Relationships suffer too. About 12% of veterans in that same study were divorced or separated, and a growing number face civil legal proceedings including custody disputes and debt collection. The transition strain isn’t just logistical. It’s psychological. In the military, your value is clear: you have a rank, a role, a mission. In civilian life, that clarity vanishes. Many veterans describe feeling like they no longer know who they are or where they fit, which compounds the mental health challenges they may already be carrying.

Trauma That Crosses Generations

Some of war’s effects don’t stop with the person who served. Research on Holocaust survivors and their children has revealed changes in how genes related to stress are regulated, not mutations in the DNA itself, but alterations in the chemical tags that control whether certain genes are turned up or down. Specifically, the gene that governs cortisol receptors shows different methylation patterns in the children of trauma survivors, and those patterns vary depending on which parent had PTSD. Children whose fathers had PTSD showed higher methylation (meaning the gene was more suppressed), while children whose mothers had PTSD showed lower methylation.

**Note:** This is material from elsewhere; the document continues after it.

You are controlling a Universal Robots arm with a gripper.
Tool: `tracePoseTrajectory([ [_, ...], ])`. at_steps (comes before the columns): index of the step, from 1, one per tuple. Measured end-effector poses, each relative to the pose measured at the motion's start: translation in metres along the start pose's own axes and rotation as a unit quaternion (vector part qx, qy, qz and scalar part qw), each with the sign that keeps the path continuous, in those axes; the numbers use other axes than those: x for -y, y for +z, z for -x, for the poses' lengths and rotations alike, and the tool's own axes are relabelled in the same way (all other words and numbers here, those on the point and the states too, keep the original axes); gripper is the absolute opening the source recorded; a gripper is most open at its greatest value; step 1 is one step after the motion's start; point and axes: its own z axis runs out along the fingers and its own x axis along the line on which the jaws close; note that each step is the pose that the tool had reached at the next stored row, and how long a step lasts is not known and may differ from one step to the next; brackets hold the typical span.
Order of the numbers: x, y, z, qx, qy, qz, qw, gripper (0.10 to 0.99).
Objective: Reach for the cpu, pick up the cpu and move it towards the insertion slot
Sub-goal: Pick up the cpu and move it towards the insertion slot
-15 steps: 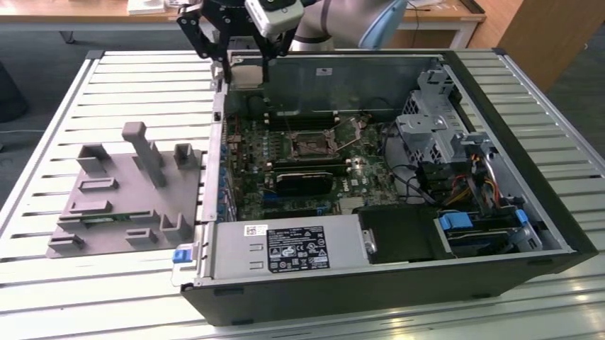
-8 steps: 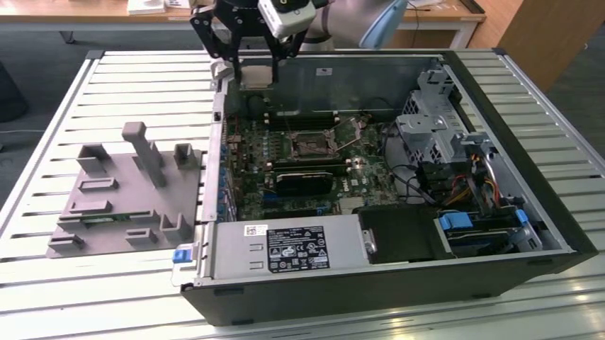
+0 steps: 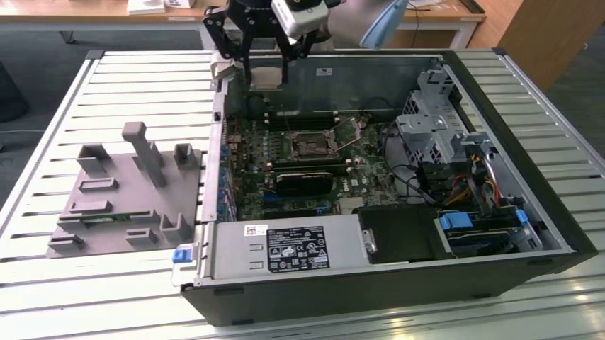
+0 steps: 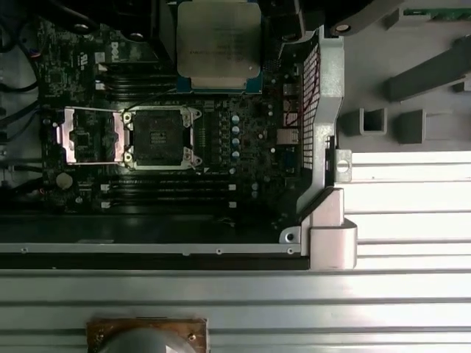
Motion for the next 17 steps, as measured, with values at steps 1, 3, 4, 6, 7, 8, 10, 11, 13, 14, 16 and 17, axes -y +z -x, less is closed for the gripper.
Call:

Similar findings have emerged from studies in the Democratic Republic of the Congo, where stressful maternal experiences during pregnancy were associated with methylation changes in stress-responsive genes found in umbilical cord blood and placental tissue. The implication is sobering: war can alter the biological stress blueprint of people who were never near a battlefield.

Growth After Trauma

War’s effects are not exclusively destructive. In a national study of U.S. veterans, 63.2% reported experiencing at least one domain of what psychologists call post-traumatic growth, meaning positive psychological change that emerged specifically because of their struggle with trauma, not in spite of it. The most common forms were a greater sense of personal strength (44.5%), a deeper appreciation of life (42.5%), and recognition of new possibilities they hadn’t considered before (32.2%). Smaller but meaningful percentages reported improved relationships and spiritual deepening.

This doesn’t mean trauma is beneficial or that suffering should be romanticized. Post-traumatic growth typically coexists with ongoing pain rather than replacing it. A veteran might simultaneously carry nightmares and a profound clarity about what matters in life. The two aren’t contradictory. They reflect the full complexity of what war does to a person: it damages and reshapes, breaks and occasionally forges something that wasn’t there before.